* Supplied records:
==============================

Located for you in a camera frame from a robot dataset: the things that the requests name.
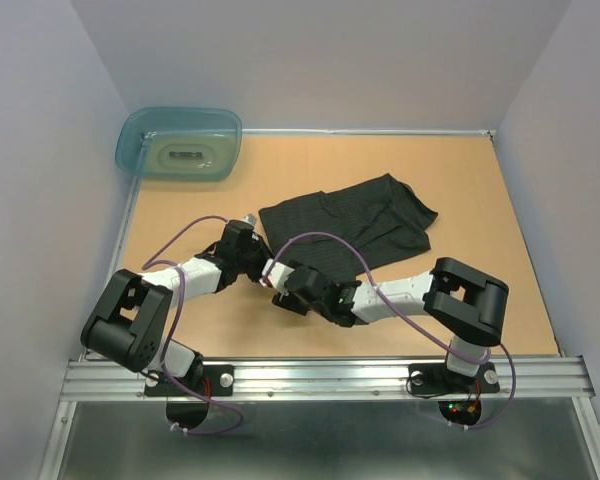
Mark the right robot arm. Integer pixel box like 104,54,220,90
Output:
263,257,509,390

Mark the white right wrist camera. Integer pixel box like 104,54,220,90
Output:
260,259,294,295

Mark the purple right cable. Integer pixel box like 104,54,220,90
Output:
267,232,516,430

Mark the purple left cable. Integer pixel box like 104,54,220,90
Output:
143,215,245,435

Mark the purple cable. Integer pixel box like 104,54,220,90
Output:
267,232,516,430
143,215,245,435

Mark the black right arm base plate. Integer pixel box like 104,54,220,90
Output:
408,362,500,397

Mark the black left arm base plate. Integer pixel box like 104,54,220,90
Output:
144,364,234,398

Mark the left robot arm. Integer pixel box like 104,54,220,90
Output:
80,220,272,394

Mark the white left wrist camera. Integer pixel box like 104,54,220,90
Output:
238,213,258,230

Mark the blue transparent plastic bin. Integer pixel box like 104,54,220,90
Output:
115,107,242,182

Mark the aluminium front rail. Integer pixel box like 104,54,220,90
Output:
60,357,595,403

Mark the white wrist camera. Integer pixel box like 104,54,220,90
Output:
260,259,294,295
238,213,258,230

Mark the black pinstriped long sleeve shirt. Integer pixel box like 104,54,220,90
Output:
259,174,438,282

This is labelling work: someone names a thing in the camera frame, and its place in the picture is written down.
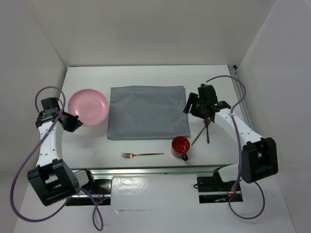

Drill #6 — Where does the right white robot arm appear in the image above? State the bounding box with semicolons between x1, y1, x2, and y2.
183;84;278;190

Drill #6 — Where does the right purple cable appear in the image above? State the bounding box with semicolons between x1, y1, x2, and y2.
205;74;265;220

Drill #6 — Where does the red mug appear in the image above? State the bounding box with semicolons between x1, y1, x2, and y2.
171;136;190;161

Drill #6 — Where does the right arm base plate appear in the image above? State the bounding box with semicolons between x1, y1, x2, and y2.
193;176;243;204

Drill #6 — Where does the copper spoon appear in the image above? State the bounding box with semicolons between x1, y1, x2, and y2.
204;118;211;144

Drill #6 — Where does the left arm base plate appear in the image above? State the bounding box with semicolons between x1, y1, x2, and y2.
66;177;112;206

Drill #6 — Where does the grey cloth placemat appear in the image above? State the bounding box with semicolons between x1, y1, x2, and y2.
107;86;190;141

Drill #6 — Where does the copper fork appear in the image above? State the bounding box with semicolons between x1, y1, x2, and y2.
121;153;164;159

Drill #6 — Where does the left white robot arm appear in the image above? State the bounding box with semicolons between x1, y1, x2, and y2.
27;97;96;206

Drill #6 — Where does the pink plate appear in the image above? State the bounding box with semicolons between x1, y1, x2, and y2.
68;89;109;126

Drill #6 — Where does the aluminium rail frame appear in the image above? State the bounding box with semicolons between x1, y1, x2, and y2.
38;64;267;177

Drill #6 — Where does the copper knife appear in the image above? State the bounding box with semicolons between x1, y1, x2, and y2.
191;126;206;146

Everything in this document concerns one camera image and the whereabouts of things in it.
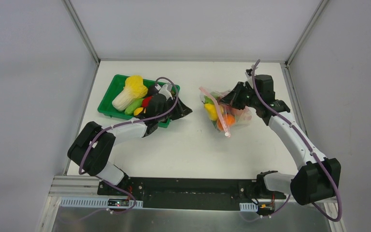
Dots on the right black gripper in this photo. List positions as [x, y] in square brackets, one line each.
[236, 95]

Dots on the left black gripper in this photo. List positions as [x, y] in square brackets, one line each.
[171, 107]

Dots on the clear zip top bag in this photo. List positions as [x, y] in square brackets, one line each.
[243, 117]

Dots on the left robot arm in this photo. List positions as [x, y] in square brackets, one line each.
[92, 147]

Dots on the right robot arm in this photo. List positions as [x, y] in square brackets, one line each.
[318, 176]

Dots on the fake purple eggplant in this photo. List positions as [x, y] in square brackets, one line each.
[153, 89]

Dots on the fake red bell pepper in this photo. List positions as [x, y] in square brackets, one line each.
[146, 101]

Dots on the fake yellow lemon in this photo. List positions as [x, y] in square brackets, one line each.
[138, 111]

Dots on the fake green cucumber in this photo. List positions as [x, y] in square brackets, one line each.
[133, 106]

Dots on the fake napa cabbage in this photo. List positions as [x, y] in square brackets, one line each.
[133, 89]

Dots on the green plastic tray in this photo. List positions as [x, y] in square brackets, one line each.
[116, 86]

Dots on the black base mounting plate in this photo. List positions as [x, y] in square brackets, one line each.
[191, 194]

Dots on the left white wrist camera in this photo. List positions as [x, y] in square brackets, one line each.
[165, 90]

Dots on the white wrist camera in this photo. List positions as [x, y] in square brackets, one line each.
[250, 73]
[165, 90]

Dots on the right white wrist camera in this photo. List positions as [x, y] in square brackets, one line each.
[250, 73]

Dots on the aluminium frame rail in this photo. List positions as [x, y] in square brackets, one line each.
[81, 30]

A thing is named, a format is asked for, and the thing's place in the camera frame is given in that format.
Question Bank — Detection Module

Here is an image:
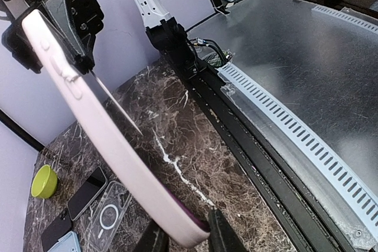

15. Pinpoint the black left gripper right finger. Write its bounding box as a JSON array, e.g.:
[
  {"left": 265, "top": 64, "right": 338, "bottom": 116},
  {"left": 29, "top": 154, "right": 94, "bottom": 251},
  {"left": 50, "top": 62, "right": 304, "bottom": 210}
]
[{"left": 208, "top": 209, "right": 245, "bottom": 252}]

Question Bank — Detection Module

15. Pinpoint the white slotted cable duct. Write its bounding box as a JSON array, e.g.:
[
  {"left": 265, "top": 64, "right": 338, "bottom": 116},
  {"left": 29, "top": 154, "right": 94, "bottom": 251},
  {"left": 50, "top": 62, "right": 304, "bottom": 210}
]
[{"left": 206, "top": 0, "right": 377, "bottom": 238}]

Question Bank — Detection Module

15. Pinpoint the right green circuit board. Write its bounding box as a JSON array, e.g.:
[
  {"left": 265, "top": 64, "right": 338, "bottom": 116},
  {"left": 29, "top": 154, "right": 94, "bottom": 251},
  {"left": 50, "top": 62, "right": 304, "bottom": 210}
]
[{"left": 203, "top": 51, "right": 233, "bottom": 68}]

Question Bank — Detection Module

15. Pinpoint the black right frame post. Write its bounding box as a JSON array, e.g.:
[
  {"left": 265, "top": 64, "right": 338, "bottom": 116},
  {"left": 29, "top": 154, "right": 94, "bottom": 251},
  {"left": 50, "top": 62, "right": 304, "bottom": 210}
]
[{"left": 0, "top": 110, "right": 45, "bottom": 152}]

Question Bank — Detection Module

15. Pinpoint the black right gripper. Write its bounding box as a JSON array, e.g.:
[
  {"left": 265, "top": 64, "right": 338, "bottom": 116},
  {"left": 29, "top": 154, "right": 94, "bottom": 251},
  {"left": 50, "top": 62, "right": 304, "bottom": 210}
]
[{"left": 1, "top": 0, "right": 104, "bottom": 75}]

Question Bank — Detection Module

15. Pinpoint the clear magsafe phone case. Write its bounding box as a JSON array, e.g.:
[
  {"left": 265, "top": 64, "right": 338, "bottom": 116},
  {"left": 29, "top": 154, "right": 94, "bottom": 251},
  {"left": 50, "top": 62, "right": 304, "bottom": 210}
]
[{"left": 77, "top": 181, "right": 132, "bottom": 251}]

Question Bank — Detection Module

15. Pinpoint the black phone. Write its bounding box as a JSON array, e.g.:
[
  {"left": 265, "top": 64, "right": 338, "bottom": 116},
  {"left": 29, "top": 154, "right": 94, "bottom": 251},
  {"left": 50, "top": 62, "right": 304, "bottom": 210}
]
[{"left": 41, "top": 208, "right": 73, "bottom": 251}]

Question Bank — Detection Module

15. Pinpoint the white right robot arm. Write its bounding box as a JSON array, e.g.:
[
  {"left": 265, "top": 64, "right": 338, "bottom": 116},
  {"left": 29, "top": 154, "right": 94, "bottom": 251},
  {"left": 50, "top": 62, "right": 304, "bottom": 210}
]
[{"left": 1, "top": 0, "right": 195, "bottom": 74}]

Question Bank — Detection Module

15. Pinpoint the green bowl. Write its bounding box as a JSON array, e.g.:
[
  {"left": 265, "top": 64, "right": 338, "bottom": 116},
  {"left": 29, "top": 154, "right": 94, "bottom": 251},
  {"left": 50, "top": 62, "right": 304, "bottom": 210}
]
[{"left": 31, "top": 165, "right": 58, "bottom": 199}]

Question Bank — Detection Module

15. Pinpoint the light blue phone case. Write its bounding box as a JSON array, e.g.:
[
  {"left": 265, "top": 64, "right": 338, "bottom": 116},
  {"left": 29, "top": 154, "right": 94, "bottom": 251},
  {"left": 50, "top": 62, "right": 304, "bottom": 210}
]
[{"left": 48, "top": 231, "right": 82, "bottom": 252}]

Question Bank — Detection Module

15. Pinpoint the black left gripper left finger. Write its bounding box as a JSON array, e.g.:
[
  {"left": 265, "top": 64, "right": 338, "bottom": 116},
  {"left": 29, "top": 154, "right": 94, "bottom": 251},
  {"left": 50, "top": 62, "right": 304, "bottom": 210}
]
[{"left": 138, "top": 221, "right": 170, "bottom": 252}]

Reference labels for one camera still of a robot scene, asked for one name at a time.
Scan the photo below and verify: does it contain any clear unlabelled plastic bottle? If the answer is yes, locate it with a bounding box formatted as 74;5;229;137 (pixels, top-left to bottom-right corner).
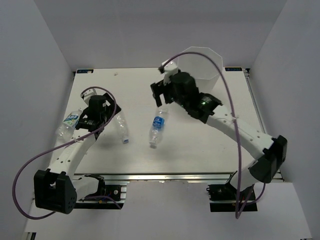
115;111;129;144

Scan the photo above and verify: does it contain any clear bottle blue label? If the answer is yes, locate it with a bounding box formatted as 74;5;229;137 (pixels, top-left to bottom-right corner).
148;105;169;149

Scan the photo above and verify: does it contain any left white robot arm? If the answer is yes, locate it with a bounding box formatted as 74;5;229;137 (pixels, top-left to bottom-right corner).
33;92;121;214

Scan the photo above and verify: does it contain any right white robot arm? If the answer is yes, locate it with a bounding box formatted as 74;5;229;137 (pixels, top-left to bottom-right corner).
150;71;288;200

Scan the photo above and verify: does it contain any white octagonal plastic bin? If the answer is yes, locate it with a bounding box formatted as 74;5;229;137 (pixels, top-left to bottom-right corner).
177;46;223;93

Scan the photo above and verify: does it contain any left blue corner sticker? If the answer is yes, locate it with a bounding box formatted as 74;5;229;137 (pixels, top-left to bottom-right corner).
76;69;94;74

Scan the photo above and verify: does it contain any blue corner sticker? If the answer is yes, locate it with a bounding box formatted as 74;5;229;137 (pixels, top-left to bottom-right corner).
76;69;94;74
224;67;243;72

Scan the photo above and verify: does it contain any bottle with green-blue label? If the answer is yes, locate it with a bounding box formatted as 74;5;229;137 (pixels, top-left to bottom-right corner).
56;108;83;141

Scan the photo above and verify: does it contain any right blue corner sticker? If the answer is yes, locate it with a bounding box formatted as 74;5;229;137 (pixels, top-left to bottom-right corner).
224;67;243;72

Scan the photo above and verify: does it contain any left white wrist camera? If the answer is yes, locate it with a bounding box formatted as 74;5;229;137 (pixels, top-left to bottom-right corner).
80;88;97;100

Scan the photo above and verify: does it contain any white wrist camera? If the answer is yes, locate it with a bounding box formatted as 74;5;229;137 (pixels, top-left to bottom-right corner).
80;88;97;100
158;61;179;86

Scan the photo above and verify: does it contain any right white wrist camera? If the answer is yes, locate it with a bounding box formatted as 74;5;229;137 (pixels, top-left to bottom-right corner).
158;61;179;86

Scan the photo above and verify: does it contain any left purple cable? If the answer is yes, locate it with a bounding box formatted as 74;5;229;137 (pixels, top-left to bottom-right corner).
12;86;118;220

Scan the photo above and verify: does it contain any purple cable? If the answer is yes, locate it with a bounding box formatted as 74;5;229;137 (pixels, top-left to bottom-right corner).
12;86;118;220
162;51;266;220

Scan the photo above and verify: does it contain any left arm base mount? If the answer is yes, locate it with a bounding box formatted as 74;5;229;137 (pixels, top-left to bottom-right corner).
72;174;127;210

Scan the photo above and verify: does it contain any aluminium front rail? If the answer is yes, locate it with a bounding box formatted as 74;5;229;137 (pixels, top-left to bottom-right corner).
72;171;238;183

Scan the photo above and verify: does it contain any aluminium rail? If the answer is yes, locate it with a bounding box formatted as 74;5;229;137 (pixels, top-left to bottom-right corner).
72;171;238;183
243;67;285;181

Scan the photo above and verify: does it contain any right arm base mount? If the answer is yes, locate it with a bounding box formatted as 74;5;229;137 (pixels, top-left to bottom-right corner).
206;183;258;213

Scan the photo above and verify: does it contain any aluminium right side rail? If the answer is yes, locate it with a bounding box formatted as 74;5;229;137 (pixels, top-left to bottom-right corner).
243;67;285;181

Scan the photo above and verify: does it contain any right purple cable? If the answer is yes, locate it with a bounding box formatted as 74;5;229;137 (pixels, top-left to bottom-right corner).
162;51;266;220

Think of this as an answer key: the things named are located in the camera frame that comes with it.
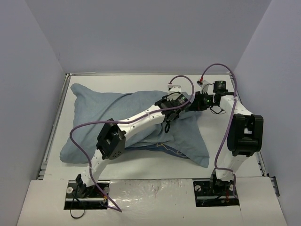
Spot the blue pillowcase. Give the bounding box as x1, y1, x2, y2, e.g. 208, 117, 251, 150
60, 83, 210, 168

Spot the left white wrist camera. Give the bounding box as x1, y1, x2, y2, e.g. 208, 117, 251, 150
167, 82, 182, 94

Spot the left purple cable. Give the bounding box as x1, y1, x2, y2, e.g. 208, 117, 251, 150
70, 75, 195, 212

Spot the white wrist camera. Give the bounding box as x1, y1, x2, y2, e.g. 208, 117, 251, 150
197, 80, 212, 94
167, 82, 182, 94

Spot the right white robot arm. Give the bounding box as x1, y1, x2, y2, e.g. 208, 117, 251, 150
190, 79, 264, 194

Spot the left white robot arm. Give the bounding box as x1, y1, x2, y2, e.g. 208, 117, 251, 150
75, 92, 191, 197

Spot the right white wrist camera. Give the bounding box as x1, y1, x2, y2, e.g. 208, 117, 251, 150
197, 80, 212, 94

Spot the purple cable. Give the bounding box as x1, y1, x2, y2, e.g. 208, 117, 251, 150
70, 75, 195, 212
199, 63, 238, 198

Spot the black loop cable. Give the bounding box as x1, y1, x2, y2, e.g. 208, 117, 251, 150
70, 188, 87, 218

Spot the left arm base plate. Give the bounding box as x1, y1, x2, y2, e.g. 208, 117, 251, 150
63, 181, 108, 210

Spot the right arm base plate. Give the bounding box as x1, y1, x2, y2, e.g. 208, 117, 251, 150
193, 180, 239, 207

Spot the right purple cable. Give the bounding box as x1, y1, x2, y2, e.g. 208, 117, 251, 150
199, 63, 238, 198

==============================

* What to do:
Reproduce the opening lines of the material above exactly, ending with the line that contains "Mark the purple left". Omit every picture.

* Reply to the task:
Located for you in a camera frame from a robot dataset: the things that the requests name.
Mark the right robot arm. Integer pixel box like 104,54,220,90
Output:
263,257,509,390

Mark the white right wrist camera. Integer pixel box like 104,54,220,90
Output:
260,259,294,295

Mark the purple right cable. Integer pixel box like 104,54,220,90
Output:
267,232,516,430

Mark the purple left cable. Integer pixel box like 104,54,220,90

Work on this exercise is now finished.